Par Serge Fontalar
Nous ne cessons de le répéter qu’en République, la structurelle « question militaire » est que les intérêts de l’État et ceux de l’armée divergent. Pourtant parfois…
Dans leur rapport « Masse et haute technologie : quels équilibres pour les équipements militaires français ? », les députés du pays légal, Gassilloud et Girard, des types qui ont l’air d’en connaître un rayon mais qui, en fait, avec leur grand air de se prendre pour des pontes, viennent nous sortir cette idée de décaler le lancement du porte-avions de nouvelle génération (Pa-Ng). Ouais, ça pourrait être dans quelques années. Quelques petites années. Qu’est-ce que ça change, hein ? Et puis, Gassilloud, il vous sort que si le « tuilage » avec le Charles De Gaulle, on l’écourte un peu, ben ça pourrait passer, la chose. Ce que ça veut dire, ben c’est qu’on peut toujours trouver une excuse, une petite combine pour repousser, sans trop se mouiller et arranger le ministère des Finances, les petits hommes gris de Bercy. Et puis Girard, le voilà, qui nous balance que si on attend un peu, « ça pourrait être une opportunité », comme ça, d’en construire deux, des porte-avions. Et là, tu la vois venir, son histoire d’« européanisation », avec l’escadre européenne, l’inter-opérabilité et tout le bazar. Ah ben voilà, l’idéologie euro-progressiste qui se faufile entre les mailles de la Marine, comme un serpent de mer. La France, dans l’histoire, elle passe après l’Europe. Qu’est-ce qu’ils veulent ces députés, là, à la fin ? Qu’on brade nos intérêts militaires pour des rêveries d’Empire européen ? Ils sont où les intérêts de la Marine française là-dedans, hein ?

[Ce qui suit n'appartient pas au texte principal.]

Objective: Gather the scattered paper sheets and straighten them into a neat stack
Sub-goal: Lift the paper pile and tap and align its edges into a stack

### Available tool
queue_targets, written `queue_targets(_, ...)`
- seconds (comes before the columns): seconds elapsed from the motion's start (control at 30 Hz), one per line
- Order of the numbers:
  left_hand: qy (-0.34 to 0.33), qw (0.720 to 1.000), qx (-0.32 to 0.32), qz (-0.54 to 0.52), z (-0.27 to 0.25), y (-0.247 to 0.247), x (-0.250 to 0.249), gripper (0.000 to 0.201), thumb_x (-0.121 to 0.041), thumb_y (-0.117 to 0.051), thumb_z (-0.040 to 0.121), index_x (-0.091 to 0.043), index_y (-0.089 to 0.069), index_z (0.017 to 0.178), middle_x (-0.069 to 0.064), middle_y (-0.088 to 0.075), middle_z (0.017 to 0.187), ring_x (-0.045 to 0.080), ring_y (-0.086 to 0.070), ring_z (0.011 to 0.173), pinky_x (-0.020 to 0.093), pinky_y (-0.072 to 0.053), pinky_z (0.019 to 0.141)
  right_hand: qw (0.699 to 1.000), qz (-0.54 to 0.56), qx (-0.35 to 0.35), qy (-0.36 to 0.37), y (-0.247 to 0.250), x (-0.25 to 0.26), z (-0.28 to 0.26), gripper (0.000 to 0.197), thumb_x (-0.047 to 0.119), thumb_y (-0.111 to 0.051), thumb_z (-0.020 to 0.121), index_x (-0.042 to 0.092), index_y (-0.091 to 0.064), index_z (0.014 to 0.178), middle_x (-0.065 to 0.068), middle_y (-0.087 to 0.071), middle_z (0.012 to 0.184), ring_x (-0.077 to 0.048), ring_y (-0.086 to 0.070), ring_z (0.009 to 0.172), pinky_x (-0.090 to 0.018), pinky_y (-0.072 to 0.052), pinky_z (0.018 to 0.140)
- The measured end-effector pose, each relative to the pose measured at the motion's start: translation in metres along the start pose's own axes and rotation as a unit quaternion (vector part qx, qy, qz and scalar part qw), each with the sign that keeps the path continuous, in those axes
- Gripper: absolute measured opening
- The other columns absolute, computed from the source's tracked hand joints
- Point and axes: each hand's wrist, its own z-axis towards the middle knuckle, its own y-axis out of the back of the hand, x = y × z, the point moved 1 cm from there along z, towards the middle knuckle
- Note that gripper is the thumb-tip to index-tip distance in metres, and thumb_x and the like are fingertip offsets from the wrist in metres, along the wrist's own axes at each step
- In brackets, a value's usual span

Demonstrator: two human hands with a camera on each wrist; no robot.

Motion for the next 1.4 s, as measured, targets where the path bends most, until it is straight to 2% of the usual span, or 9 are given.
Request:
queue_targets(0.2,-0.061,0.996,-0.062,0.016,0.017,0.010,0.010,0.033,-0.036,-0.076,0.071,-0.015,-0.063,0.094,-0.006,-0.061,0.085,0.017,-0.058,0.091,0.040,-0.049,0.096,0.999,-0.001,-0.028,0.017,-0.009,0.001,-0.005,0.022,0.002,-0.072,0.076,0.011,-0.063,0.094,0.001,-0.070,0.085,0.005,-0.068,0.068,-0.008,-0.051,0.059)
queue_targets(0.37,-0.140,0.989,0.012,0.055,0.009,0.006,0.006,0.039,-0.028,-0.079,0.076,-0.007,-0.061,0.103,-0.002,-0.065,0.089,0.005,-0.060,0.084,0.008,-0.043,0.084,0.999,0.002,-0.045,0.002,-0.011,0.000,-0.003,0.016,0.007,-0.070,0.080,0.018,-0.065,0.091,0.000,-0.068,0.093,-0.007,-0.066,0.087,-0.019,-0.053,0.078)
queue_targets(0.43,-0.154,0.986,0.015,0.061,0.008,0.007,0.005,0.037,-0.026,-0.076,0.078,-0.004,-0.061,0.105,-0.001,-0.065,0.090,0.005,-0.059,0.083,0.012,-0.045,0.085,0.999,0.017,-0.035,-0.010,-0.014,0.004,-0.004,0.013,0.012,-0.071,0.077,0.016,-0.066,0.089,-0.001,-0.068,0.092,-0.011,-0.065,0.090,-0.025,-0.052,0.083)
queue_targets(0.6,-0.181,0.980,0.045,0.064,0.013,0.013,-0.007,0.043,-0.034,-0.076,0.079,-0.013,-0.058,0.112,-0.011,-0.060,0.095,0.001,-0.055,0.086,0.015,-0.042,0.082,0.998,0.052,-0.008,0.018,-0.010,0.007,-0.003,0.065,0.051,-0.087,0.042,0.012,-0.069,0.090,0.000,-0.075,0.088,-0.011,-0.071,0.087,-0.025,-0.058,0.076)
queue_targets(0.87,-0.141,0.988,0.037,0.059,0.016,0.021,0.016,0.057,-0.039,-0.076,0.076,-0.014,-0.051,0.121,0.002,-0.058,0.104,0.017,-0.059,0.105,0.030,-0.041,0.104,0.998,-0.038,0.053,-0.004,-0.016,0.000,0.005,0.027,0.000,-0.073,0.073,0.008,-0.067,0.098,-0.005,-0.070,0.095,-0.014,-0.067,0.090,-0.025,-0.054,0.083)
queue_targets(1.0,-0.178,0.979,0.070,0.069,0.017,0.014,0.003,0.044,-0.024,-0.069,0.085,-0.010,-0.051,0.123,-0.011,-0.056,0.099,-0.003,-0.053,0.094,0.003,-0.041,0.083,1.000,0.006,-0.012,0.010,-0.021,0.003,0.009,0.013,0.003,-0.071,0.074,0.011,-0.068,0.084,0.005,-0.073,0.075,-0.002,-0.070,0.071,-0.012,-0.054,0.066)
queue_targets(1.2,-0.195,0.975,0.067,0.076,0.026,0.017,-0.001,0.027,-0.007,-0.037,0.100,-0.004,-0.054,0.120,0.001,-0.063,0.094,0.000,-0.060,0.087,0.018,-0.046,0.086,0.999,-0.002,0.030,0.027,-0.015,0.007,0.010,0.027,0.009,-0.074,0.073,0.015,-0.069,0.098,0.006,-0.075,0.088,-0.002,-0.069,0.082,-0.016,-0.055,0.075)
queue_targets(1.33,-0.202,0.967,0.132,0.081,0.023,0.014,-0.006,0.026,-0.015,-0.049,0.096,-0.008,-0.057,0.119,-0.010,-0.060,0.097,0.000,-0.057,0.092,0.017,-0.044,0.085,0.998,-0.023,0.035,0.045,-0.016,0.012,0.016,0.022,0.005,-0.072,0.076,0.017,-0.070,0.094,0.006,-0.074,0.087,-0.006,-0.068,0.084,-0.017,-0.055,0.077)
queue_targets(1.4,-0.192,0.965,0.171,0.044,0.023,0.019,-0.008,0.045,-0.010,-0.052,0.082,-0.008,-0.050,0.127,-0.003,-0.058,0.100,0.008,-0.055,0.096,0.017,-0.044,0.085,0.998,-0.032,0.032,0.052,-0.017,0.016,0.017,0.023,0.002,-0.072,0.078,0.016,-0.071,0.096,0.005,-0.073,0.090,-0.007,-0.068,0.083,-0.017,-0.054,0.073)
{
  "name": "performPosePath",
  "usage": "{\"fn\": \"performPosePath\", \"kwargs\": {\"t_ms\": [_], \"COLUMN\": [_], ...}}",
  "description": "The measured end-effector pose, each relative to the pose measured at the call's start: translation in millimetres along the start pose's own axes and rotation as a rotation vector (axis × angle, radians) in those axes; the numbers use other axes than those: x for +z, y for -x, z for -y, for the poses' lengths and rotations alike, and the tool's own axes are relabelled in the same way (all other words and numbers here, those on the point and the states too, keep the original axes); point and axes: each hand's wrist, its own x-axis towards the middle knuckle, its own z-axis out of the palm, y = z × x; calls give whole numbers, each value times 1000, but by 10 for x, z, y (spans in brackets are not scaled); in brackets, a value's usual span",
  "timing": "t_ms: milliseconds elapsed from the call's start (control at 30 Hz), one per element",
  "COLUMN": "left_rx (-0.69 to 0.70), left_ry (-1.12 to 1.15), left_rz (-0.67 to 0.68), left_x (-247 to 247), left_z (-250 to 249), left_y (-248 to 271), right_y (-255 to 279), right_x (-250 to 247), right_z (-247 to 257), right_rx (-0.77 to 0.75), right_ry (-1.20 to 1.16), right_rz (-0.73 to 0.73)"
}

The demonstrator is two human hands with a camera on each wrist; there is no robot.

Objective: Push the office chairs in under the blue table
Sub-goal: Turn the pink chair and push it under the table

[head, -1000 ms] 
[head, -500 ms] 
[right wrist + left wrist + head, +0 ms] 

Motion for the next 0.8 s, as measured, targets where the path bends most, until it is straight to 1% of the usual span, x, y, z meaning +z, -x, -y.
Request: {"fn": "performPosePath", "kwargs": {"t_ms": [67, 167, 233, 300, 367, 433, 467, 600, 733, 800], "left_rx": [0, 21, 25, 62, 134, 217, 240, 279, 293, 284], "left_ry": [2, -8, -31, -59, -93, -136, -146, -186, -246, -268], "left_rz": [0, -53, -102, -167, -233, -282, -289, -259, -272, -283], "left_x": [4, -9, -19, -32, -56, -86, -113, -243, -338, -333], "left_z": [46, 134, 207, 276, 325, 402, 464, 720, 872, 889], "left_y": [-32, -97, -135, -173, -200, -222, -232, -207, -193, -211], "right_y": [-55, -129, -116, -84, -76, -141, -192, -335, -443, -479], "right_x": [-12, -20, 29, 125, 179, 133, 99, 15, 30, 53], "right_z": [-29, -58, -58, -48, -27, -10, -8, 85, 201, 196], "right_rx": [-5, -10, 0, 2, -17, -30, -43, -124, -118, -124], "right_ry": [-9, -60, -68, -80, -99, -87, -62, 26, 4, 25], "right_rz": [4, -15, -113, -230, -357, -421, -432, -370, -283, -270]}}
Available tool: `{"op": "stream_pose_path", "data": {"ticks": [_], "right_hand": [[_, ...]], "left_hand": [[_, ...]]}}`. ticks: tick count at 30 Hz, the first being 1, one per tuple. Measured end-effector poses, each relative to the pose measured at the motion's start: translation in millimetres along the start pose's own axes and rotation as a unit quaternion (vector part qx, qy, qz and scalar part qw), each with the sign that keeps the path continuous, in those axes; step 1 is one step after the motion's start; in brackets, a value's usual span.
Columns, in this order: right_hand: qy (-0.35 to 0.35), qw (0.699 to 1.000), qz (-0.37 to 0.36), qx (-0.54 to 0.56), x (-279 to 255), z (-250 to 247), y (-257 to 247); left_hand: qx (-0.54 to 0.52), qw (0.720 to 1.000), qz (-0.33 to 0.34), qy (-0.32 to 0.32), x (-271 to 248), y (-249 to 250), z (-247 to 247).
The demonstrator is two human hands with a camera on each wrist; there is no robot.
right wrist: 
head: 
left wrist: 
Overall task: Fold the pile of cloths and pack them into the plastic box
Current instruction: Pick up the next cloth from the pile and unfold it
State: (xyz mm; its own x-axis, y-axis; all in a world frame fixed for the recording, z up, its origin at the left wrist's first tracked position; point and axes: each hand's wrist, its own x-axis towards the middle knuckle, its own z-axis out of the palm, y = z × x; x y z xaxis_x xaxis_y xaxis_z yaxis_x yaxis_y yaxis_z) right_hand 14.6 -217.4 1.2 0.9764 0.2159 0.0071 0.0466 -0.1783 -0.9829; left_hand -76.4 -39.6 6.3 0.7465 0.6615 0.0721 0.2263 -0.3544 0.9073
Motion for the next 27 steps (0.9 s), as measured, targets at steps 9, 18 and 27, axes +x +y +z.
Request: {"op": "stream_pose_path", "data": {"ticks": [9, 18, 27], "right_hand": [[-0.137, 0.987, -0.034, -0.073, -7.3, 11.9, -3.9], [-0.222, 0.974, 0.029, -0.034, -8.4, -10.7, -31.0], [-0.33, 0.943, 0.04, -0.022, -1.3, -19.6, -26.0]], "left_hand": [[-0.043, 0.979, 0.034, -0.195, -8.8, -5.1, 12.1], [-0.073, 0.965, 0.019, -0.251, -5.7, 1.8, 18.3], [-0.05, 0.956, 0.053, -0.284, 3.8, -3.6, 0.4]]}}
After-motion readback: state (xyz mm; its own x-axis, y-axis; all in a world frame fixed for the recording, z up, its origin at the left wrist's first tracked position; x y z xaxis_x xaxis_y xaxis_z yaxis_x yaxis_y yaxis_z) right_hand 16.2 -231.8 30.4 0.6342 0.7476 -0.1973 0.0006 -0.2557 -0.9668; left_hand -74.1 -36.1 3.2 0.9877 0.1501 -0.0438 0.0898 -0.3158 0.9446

Puis, tout à coup, Sébastien Lecornu, le 1er juillet, il a sauvé les meubles, comme on dit. À grands coups de « maintien des compétences », pour l’industrie nucléaire, pour le militaire, vous savez, là où ça ne rigole pas. Oui, il faut garder le savoir-faire, le nucléaire militaire, c’est pas une histoire de rigolade technocratique. Il a raison, Lecornu. On n’a jamais perdu de savoir-faire dans ce domaine-là. On a perdu dans le civil, mais dans le militaire, y’a pas de débat. Et puis les réacteurs… Quatre pour les sous-marins nucléaires lanceurs d’engins, six pour les autres d’attaque et deux pour le porte-avions. Voilà, c’est juste ce qu’il faut. On garde la compétence, et ça, c’est vital.
Oui, Lecornu, il a eu l’intelligence de préserver ça. L’idéologie européiste, il l’a mise de côté, comme on jette un vieux journal. Il a pas l’air mais, lui, c’est un vrai, un gars qui sait ce que c’est la politique. Pas comme ces clowns-là, qui se battent pour des chimères. Mais bon, on n’en est encore qu’au début du projet, hein. Rien n’est joué. Il faudra voir comment tout ça se goupille… La mise en œuvre par les industriels et la DGA, c’est pas une science exacte. C’est pas comme régler un missile stratégique M51.